The autumn passed. Winter and spring came and went. It was summer again. The little school closed. Keith could read the head-lines at the tops of the pages in the big Bible without help. But of the school where he had learned it hardly a memory remained. It was as if the place had made no impression whatsoever on his mind. And the children with whom he studied and played nearly a whole year might as well have been dreams, forgotten at the moment of waking--all but one of them.
Harald alone seemed a real, living thing, a part of Keith's own life, but not a part of the school where the two met daily. He was a year older than Keith, a little slow mentally, but rather unusually advanced in other ways. His father was a merchant of some sort, with an office of his own and half a dozen clerks at his command, and Harald had been taught to regard himself as a young gentleman. They lived a few houses from the school, in the same street, and their home was a revelation to Keith.
Houses less fortunate than his own were familiar to him, but he had never seen a better one until he was asked to visit Harald for the first time, and the comparisons made on that occasion stuck deeply in his mind.
They entered through a hallway where caps and coats were left behind, and from there they went into a room where every piece of furniture was of mahogany. Between the windows hung a mirror in a gilded frame that was as tall as the room itself, so that Keith could see himself from head to foot. The object that caught the boy's attention most of all, however, was a chandelier suspended from the middle of the ceiling and made up of hundreds of little rods of glass. As Harald slammed the door on entering, some of the rods were set in motion and struck against each other with a tiny twinkle that seemed to Keith the most beautiful sound he had ever heard.
That room, Harald said, was used only to receive visitors, and he gave Keith to understand that there were any number of other rooms on both sides of it. One of these was Harald's own and used by nobody else. He could even lock the door of it on the inside, if he wanted. There they played with tin soldiers several inches high, and Harald had a little cannon out of which they could shoot dry peas, so that it was possible to fight a real battle by dividing the soldiers and taking turns of using the cannon. Finally Harald's mother appeared with a bowl of fruit and greeted the visitor with a certain searching kindness that made him a little uneasy in the midst of all his enjoyment.
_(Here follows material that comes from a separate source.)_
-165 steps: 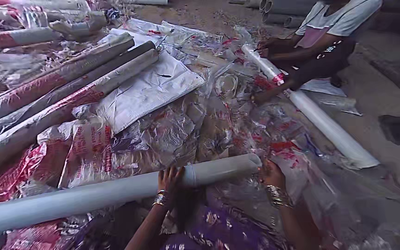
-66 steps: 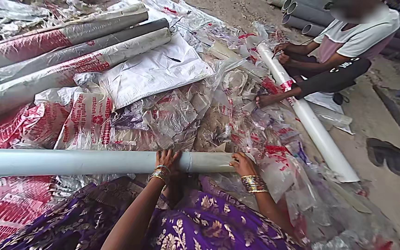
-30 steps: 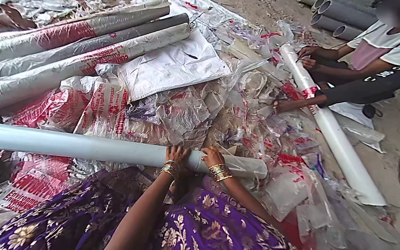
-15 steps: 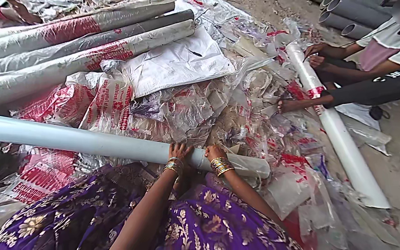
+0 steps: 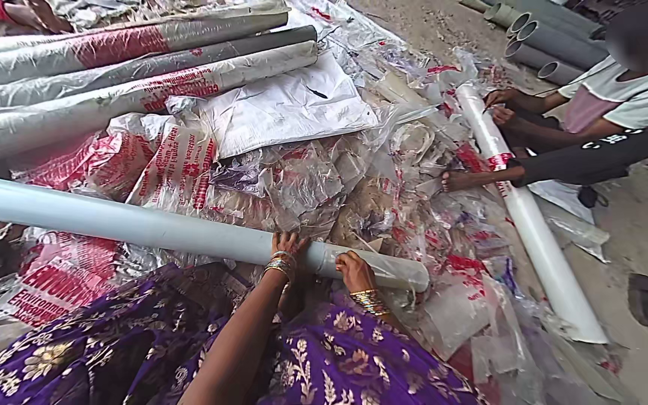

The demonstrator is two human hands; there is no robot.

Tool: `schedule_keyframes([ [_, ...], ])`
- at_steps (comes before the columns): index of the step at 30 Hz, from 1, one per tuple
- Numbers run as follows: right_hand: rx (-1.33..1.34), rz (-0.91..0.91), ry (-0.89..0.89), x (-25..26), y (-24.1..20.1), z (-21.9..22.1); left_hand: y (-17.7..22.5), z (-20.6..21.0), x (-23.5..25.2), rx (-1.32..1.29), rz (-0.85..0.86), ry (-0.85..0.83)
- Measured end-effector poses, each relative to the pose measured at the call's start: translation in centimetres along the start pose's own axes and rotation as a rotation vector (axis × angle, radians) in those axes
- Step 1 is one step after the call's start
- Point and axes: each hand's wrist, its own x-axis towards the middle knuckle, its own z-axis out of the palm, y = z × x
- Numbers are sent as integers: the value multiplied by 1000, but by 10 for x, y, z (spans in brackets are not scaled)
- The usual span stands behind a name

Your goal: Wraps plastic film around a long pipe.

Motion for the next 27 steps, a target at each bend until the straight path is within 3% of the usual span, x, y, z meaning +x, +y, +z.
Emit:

Keith returned home that day much later than unusual to find his mother in a state of frantic worry. At first she declared that he must not go anywhere without her knowing about it in advance, but after a while she became quite interested and palpably elated by Keith's tale of all the glories he had seen. She explained that the glass rods on the chandeliers were prisms that showed the whole rainbow when you held them in front of a light, and she asked him eagerly if he had been invited to come again. But when the father heard of it that night, he said:
"I don't think Keith should go there at all. He can't ask such a boy over here, and the next thing we know, Keith's own home will no longer be good enough for him."
Keith could hardly believe his ears. He had never felt such resentment against his father, and just before going to bed, while his father was out of the room for a moment, he whispered to his mother:
"I think papa does not want me to have any fun!"
"You don't understand," she retorted. "He means well. Remember what Granny says: Equals make the best playmates."